Depending on the batch size of the dataset loader, the tests will be run simultaneously (as many processes as the batch size). Take note
however that as of now, a single AggregateFlow
is run synchronously.
If you're using pytorch
or tensorflow
, some memory freeing hooks might be needed. For that, you can pass an instance of
DefaultAggregateFlowsFactory
with the specific hooks needed. Otherwise, you can always define implement your own AggregateFlowsFactory
.
Here's a simple example:
from octopipes.workflow import Workflow
from octopipes.benchmark import Benchmark
dataloader = ...
wf1 = Workflow('wf1_name').add(some_func, some_handler)

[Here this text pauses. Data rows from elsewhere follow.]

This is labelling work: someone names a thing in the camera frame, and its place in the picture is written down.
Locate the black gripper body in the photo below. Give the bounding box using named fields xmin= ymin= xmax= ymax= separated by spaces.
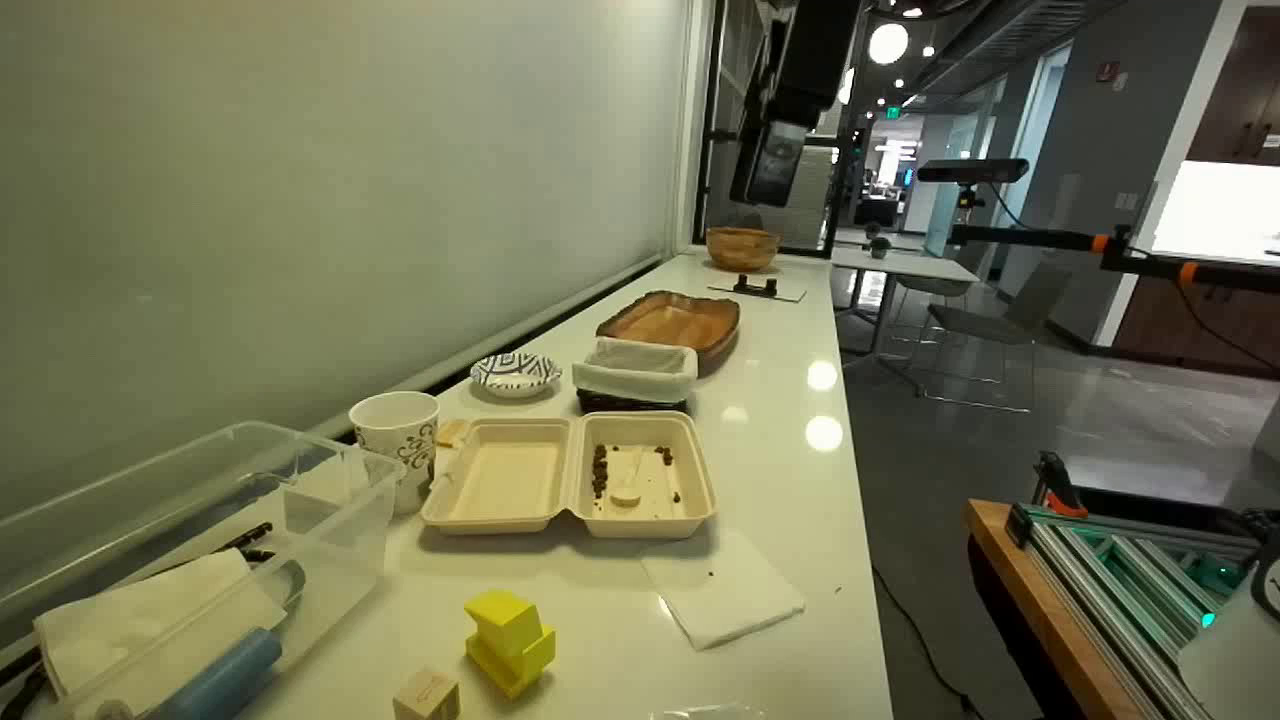
xmin=729 ymin=117 xmax=814 ymax=208

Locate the white paper tissue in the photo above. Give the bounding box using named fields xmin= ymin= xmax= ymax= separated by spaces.
xmin=31 ymin=546 xmax=291 ymax=702

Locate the patterned paper cup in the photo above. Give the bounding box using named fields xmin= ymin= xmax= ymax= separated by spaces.
xmin=346 ymin=387 xmax=444 ymax=516

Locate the white square bowl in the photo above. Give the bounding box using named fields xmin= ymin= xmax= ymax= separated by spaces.
xmin=570 ymin=334 xmax=699 ymax=413

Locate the clear plastic storage bin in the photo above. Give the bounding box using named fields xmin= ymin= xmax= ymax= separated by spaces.
xmin=0 ymin=417 xmax=405 ymax=720

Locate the round ceiling lamp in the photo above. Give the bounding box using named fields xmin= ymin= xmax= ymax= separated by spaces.
xmin=866 ymin=17 xmax=913 ymax=70

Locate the yellow block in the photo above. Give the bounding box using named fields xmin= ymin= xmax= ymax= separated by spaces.
xmin=461 ymin=589 xmax=559 ymax=698

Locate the white paper sheet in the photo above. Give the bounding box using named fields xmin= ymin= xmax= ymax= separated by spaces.
xmin=703 ymin=268 xmax=814 ymax=306

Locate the wooden bowl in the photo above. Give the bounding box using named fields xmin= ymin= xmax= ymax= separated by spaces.
xmin=703 ymin=220 xmax=783 ymax=277

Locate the aluminium frame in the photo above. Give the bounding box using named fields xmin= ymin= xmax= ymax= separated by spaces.
xmin=1006 ymin=453 xmax=1280 ymax=720

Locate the blue marker pen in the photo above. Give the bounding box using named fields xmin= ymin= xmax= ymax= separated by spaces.
xmin=146 ymin=556 xmax=314 ymax=720

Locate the wooden table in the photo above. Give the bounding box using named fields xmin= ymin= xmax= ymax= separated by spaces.
xmin=964 ymin=495 xmax=1164 ymax=720

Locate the black rail with orange clamps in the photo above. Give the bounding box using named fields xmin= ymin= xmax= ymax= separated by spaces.
xmin=949 ymin=220 xmax=1280 ymax=292

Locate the white napkin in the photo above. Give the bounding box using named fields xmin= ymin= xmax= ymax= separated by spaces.
xmin=640 ymin=529 xmax=810 ymax=651

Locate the wooden tray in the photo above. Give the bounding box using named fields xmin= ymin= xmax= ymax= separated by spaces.
xmin=593 ymin=287 xmax=743 ymax=378

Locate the beige clamshell food container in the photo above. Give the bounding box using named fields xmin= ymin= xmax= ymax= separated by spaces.
xmin=418 ymin=407 xmax=724 ymax=539

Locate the wooden cube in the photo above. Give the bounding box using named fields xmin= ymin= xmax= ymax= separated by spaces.
xmin=387 ymin=664 xmax=463 ymax=720

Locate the white background table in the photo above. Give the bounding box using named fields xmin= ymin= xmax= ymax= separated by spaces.
xmin=832 ymin=245 xmax=983 ymax=355

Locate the blue patterned plate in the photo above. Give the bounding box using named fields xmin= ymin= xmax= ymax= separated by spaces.
xmin=467 ymin=352 xmax=570 ymax=402

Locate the black camera on stand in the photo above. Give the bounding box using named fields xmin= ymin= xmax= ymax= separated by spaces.
xmin=915 ymin=155 xmax=1034 ymax=255

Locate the black floor cable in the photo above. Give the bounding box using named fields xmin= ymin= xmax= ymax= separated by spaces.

wf2 = Workflow('wf2_name').add(some_func, some_handler)
bench = Benchmark(dataloader=dataloader, workflows=[wf1, wf2])
bench.run_tests()
Requirements & Installation
The module is tested against versions >=3.10
. However, this requirement is due to using type hinting so the module can be
altered to work on lower version of the interpreter.
Installing the package is pretty standard:
git clone https://github.com/octomiro/octopipes
pip install -r requirements.txt
# or requirements.in
pip install -r dev-requirements.in
# Running tests
pytest
# or
tox
Contributions
PRs are more than welcome! If the change is big enough to require some discussion, it's better to open an issue for it. To keep the history of the repo clean, all PRs are rebased instead of merged so make sure everything is correct be submitting anything.
Why Octopipes?
This library was born from a need to define, benchmark, and debug in an easy way workflows that use foundational models. In the course of our work, we did not find something that met that need in terms of flexibility or features. So we created octopipes internally, and decided to open source it.
Octopipes is developed and maintained by octomiro, an AI company that makes ERP systems intelligent.